--- WHAT YOU SHOULD DO ---
Where in the material does the word "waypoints" appear? Copy each line that has it.

------------------------------------

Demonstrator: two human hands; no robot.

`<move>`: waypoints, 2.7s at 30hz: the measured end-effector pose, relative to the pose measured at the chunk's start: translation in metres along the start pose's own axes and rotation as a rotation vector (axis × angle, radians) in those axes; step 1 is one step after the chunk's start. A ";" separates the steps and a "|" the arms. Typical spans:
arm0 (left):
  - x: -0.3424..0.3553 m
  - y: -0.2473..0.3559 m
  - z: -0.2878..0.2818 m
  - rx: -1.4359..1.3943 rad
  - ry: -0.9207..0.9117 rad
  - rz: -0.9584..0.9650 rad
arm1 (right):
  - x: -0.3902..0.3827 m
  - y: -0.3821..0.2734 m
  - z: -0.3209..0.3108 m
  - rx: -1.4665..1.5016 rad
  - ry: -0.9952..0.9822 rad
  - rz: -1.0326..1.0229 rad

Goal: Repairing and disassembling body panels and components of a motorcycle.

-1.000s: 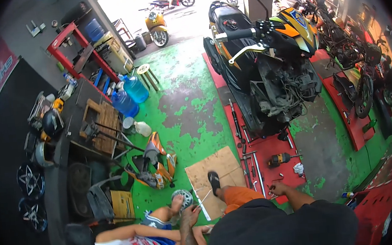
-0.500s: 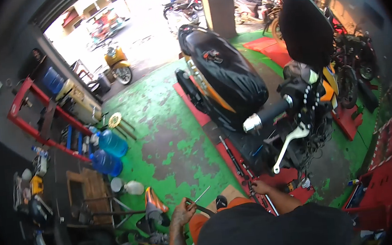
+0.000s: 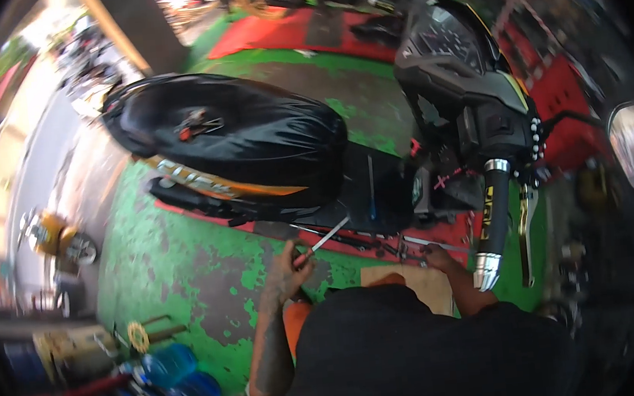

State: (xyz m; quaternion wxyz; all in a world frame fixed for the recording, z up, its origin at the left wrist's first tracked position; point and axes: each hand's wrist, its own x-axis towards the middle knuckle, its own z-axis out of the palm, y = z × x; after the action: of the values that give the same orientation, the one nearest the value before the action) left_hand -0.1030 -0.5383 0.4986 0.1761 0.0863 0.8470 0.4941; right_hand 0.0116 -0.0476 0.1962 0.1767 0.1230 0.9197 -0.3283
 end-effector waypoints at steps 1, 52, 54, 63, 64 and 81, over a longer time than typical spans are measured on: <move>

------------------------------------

--- EXERCISE OUTPUT ---
`<move>`: waypoints, 2.7s at 30hz: the measured end-effector pose, relative to the pose measured at the chunk's start: translation in metres along the start pose's own axes and rotation as a rotation vector (axis × angle, radians) in those axes; step 1 is one step after the chunk's start. A ";" separates the steps and a "|" the arms. Typical spans:
 end-effector waypoints at steps 1, 52, 54, 63, 64 and 81, over a longer time than typical spans are measured on: <move>

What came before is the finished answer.